Vietnam or Thailand ? Vote for the TOP Country of the Week !
Updated: May 21, 2025
A certain enervation enveloped Des Esseintes in this guard house atmosphere; stunned by the prattle of the Englishmen conversing among themselves, he fell into a revery, evoking, before the purple port which filled the glasses, the creatures of Dickens that love this drink so very much, imaginatively peopling the cellar with new personages, seeing here, the white head of hair and the ruddy complexion of Mr.
"What weather!" sighed the aged domestic, placing on a chair the clothes which his master had requested of him an outfit formerly ordered from London. Des Esseintes' sole response was to rub his hands and to sit down in front of a book-case with glass doors. He examined the socks which had been placed nearby for his inspection.
After selling his effects, Des Esseintes retained the two old domestics who had tended his mother and filled the offices of steward and house porter at the Chateau de Lourps, which had remained deserted and uninhabited until its disposal. These servants he brought to Fontenay.
Burning at first like a rick on fire, his enthusiasm for the digester as quickly died out. Torpid at first, his nervous dyspepsia reappeared, and then this hot essence induced such an irritation in his stomach that Des Esseintes was quickly compelled to stop using it. The malady increased in strength; peculiar symptoms attended it.
At night the room subsided into a restful, soothing harmony. The wainscoting preserved its blue which seemed sustained and warmed by the orange. And the orange remained pure, strengthened and fanned as it was by the insistent breath of the blues. Des Esseintes was not deeply concerned about the furniture itself. The only luxuries in the room were books and rare flowers.

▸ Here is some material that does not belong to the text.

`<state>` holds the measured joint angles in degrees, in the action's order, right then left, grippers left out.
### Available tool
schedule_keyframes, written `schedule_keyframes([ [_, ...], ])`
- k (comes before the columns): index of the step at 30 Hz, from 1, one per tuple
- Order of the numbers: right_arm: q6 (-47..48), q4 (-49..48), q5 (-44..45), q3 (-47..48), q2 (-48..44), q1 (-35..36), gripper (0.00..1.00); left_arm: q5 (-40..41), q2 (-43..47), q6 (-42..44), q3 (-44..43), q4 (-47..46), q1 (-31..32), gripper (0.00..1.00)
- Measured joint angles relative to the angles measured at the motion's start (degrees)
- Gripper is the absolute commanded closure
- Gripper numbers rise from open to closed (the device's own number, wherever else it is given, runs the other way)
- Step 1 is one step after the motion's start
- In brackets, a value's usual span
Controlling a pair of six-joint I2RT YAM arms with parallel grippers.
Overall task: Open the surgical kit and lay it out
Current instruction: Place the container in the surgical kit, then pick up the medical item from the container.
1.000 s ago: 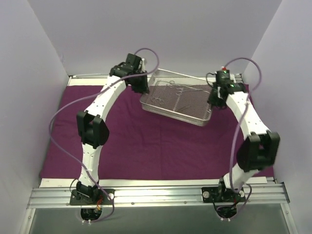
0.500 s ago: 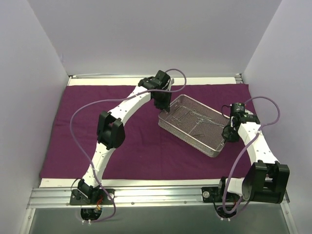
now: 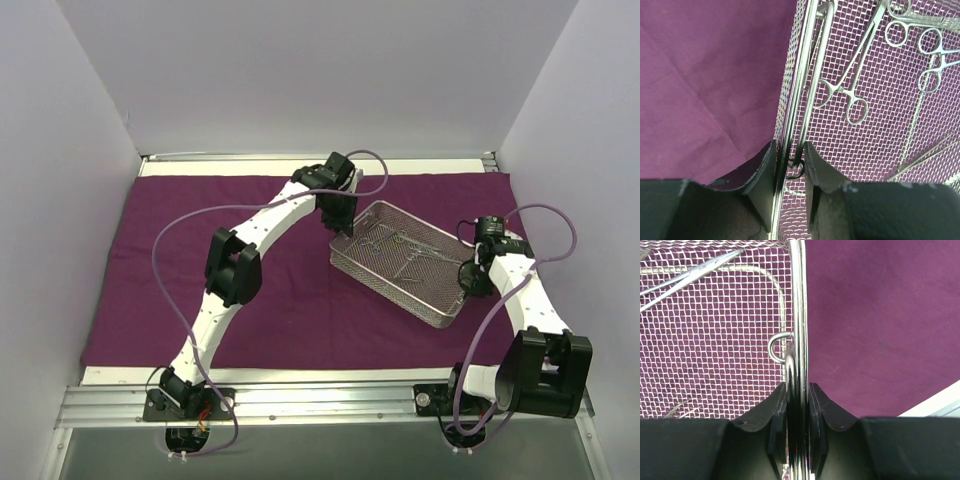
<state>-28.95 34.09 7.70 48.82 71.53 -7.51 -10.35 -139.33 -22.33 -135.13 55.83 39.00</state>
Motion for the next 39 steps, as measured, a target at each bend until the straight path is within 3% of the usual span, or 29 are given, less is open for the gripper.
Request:
schedule_keyframes([
  [3,-0.9,0.1,-1.0,-0.2,0.5,-1.2,0.71,-0.5,0.0,0.2,1.3,-0.9,0.1,0.73],
  [5,-1.4,0.2,-2.2,-0.2,1.0,-2.2,0.64,-0.2,0.0,0.8,3.2,-1.8,0.4,0.62],
  [8,-1.9,0.9,-3.7,-0.1,1.8,-3.1,0.42,-1.0,-0.1,0.5,6.8,-2.9,0.6,0.49],
  [12,-1.7,3.1,-4.9,3.4,2.6,-3.4,0.38,-2.0,0.0,0.5,9.6,-3.1,0.8,0.39],
  [13,-1.5,4.0,-5.3,5.8,3.1,-3.3,0.37,-2.0,0.1,0.5,9.9,-3.1,0.8,0.23],
  [14,-1.4,4.3,-5.6,8.2,3.7,-3.1,0.37,-2.0,0.2,0.8,10.1,-3.0,0.8,0.17],
  [22,-4.2,4.1,-7.7,23.5,8.1,6.4,0.39,2.5,6.0,1.5,6.9,1.0,-1.8,0.17],
  [26,-4.5,3.7,-11.8,23.4,12.1,11.9,0.40,6.8,11.9,2.2,5.5,2.4,-4.5,0.23],
  [30,-6.2,4.6,-14.0,23.3,18.0,14.5,0.49,10.7,19.0,2.9,7.2,3.2,-7.1,0.27],
  [39,-28.4,5.7,-12.8,16.2,15.1,14.8,0.55,14.2,32.9,3.3,21.1,3.7,-8.0,0.30],
])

This sinister painting, with its wax and sickly green tones, bore an affinity to certain ideas Des Esseintes had with regard to furnishing a room. According to him, there were but two ways of fitting a bedroom. One could either make it a sense-stimulating alcove, a place for nocturnal delights, or a cell for solitude and repose, a retreat for thought, a sort of oratory.
In no way did Des Esseintes derive even a fugitive distraction from his boredom from this literature. The mass of books which he had once studied he had thrown into dim corners of his library shelves when he left the Fathers' school.

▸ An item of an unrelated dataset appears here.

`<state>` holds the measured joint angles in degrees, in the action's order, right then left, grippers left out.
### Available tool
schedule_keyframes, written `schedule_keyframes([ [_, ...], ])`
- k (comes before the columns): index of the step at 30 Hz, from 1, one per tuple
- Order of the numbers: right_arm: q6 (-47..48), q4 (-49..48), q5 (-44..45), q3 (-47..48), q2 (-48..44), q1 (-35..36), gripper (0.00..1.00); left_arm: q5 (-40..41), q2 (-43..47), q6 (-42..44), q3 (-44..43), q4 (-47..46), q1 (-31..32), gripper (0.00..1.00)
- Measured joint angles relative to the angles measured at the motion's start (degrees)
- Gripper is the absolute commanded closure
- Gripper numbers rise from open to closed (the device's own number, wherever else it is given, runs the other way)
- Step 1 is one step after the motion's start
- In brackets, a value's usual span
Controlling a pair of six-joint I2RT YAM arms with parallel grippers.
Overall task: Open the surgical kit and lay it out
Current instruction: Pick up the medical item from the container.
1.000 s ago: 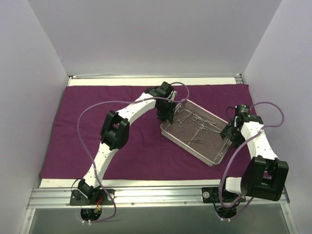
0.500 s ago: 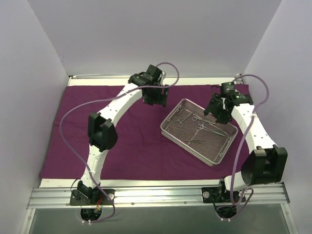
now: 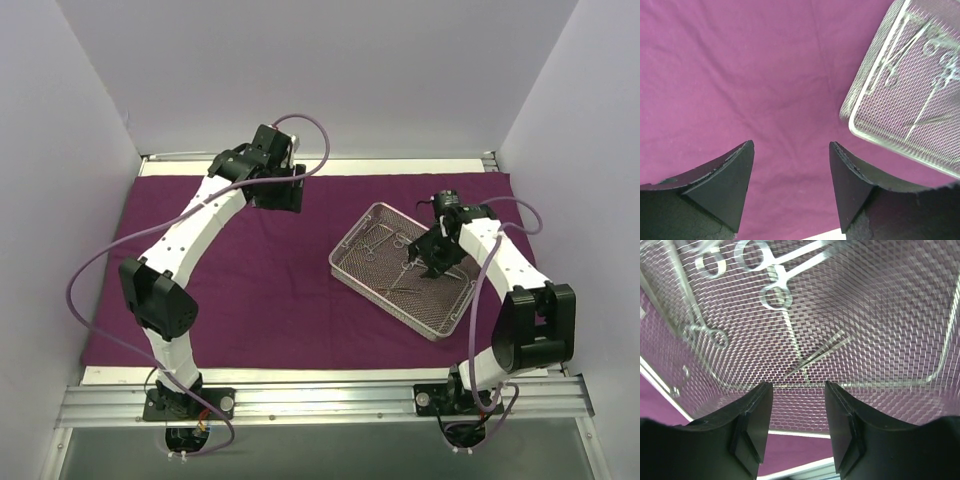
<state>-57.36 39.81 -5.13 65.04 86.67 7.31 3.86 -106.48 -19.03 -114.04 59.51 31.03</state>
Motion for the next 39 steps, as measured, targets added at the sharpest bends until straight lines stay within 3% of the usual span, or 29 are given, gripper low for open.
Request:
schedule_keyframes([
  [9,-18.3,0.0,1.1,-6.6,1.3,2.0,0.58,0.2,3.1,0.7,6.7,0.2,0.0,0.32],
  [22,-24.3,-4.4,1.2,-7.7,8.9,2.6,0.63,-0.1,6.7,2.2,7.9,0.1,-1.7,0.35],
  [33,-26.4,-4.7,0.3,-9.1,10.2,3.0,1.00,-0.7,6.8,3.0,7.9,0.2,-2.5,0.39],
  [39,-21.3,1.6,3.8,-2.7,10.6,4.0,1.00,-4.7,6.8,3.8,7.3,0.1,-2.6,0.42],
])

It insinuated a faint warning of that regret, a vague menace of that sadness which succeeds the ended transports and the calmed excitements of the senses. Des Esseintes placed l'Apres-midi du faune on the table and examined another little book he had printed, an anthology of prose poems, a tiny chapel, placed under the invocation of Baudelaire and opening on the parvise of his poems.
Of all the forms of literature, that of the prose poem was the form Des Esseintes preferred. Handled by an alchemist of genius, it contained in its slender volume the strength of the novel whose analytic developments and descriptive redundancies it suppressed.

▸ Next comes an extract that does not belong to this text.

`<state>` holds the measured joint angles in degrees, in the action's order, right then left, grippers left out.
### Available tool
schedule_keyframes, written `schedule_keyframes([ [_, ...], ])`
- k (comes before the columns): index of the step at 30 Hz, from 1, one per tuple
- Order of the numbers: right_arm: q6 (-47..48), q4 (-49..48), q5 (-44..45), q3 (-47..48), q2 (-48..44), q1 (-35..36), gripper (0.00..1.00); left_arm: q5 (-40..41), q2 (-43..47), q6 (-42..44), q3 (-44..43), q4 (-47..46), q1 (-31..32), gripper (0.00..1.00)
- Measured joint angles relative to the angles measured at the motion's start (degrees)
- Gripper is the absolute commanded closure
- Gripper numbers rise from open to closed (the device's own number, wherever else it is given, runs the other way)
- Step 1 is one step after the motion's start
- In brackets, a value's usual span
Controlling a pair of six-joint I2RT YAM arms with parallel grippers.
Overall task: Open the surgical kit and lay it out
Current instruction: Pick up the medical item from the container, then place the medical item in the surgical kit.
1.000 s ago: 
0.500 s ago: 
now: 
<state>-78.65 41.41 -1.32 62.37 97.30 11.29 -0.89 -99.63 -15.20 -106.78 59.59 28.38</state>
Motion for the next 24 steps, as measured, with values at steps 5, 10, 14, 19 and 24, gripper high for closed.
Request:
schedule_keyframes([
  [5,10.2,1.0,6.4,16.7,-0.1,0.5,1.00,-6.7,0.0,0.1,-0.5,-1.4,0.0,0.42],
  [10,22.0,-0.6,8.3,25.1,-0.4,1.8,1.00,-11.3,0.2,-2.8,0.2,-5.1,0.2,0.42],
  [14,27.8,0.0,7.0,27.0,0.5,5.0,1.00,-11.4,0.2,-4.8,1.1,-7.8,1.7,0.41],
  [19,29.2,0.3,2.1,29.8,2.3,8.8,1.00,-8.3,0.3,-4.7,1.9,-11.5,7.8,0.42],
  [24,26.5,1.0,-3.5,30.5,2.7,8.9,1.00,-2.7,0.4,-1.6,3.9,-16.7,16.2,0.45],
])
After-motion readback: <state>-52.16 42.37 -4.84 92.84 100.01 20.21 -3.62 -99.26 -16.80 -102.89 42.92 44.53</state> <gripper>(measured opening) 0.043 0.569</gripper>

And Des Esseintes, gazing at one of the folios opened on his chapel desk, smiled at the thought that the moment would soon come when an erudite scholar would prepare for the decadence of the French language a glossary similar to that in which the savant, Du Cange, has noted the last murmurings, the last spasms, the last flashes of the Latin language dying of old age in the cloisters and sounding its death rattle.